The barrel’s twist rate refers to the distance a bullet travels in the barrel to complete a full revolution. For instance, a 1/9" twist means that the bullet will make a complete revolution for each 9 inches traveled in the barrel. Heavier bullets require a faster twist rate to stabilize them correctly, but too fast of a twist rate will potentially cause a bullet to spin apart. For this reason it is important to match a barrel to the bullets being fired. In selecting a single twist rate for the survival AR, either a 1/7" or a 1/9" will serve the purpose best. These barrels are designed for bullets from 55 to 62 grains, and these are the weights that will most likely be used in survival. The 1/9 is the better of the two, but the majority of Colts/military barrels are 1/7.
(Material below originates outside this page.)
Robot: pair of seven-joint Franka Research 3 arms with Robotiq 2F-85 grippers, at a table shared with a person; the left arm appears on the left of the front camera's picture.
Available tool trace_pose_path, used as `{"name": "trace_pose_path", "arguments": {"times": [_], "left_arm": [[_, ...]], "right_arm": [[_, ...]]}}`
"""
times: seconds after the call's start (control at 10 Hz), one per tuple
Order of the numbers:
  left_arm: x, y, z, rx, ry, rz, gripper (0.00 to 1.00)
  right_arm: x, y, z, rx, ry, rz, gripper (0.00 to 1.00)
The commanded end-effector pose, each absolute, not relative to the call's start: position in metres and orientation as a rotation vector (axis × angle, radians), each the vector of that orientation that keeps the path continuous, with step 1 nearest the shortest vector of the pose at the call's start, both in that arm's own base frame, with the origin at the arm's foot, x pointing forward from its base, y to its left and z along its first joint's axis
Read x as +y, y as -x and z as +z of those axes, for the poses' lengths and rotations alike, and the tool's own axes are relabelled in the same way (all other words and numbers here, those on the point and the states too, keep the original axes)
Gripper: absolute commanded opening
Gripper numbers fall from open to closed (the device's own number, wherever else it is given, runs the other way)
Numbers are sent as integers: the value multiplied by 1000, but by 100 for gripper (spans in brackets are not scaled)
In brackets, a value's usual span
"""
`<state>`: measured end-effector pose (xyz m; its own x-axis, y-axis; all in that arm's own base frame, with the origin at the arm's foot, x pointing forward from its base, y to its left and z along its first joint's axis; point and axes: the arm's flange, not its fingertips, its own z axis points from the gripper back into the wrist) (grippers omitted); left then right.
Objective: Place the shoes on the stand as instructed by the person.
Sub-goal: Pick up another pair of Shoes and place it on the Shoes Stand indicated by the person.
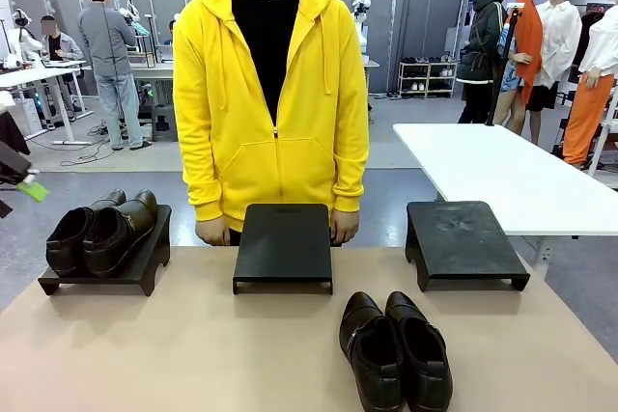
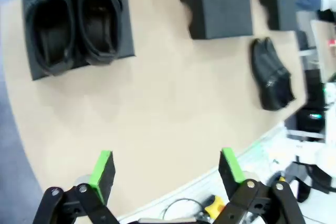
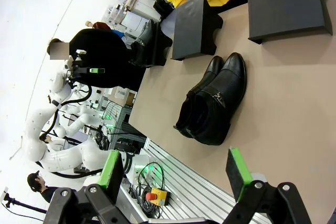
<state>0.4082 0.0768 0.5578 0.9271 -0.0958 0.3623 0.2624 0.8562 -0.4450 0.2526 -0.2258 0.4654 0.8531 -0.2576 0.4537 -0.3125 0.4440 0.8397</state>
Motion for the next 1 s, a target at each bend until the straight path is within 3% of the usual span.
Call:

An AR15 survival rifle should have a chromed bore and chamber. The smooth, hard chrome finish offers increased longevity and facilitates the task of cleaning. It is also more resistant to the effects of oxidation.


AR15 Stock


While an argument can be made for the superior sturdiness and reduced complexity of the fixed stocks, the telescoping stock offers advantages in storage and carry, and is strong enough for rugged use. It also offers flexibility in stock length, useful when wearing body armor or thick clothing. While perhaps not as rigid as the standard stocks, the advantages of the telescoping stock make it the "ideal" choice.


The telescoping stocks are available in either an aluminum or plastic construction, both of which are strong enough for the purpose, but the aluminum have a tendency to shatter if hit. They are also offered in 2, 3, or 4 position varieties representing how many positions it locks open in. The 3 or 4 position stocks are desirable to offer the flexible stock lengths necessary when either smaller individuals are using the rifle, or when thick clothing or body armor are used. The best of these is the Colt M4 stock, which is a plastic,4 position stock. Bushmaster's stock is also pretty good, and I would not recommend on that wasn't Colt/Bushmaster.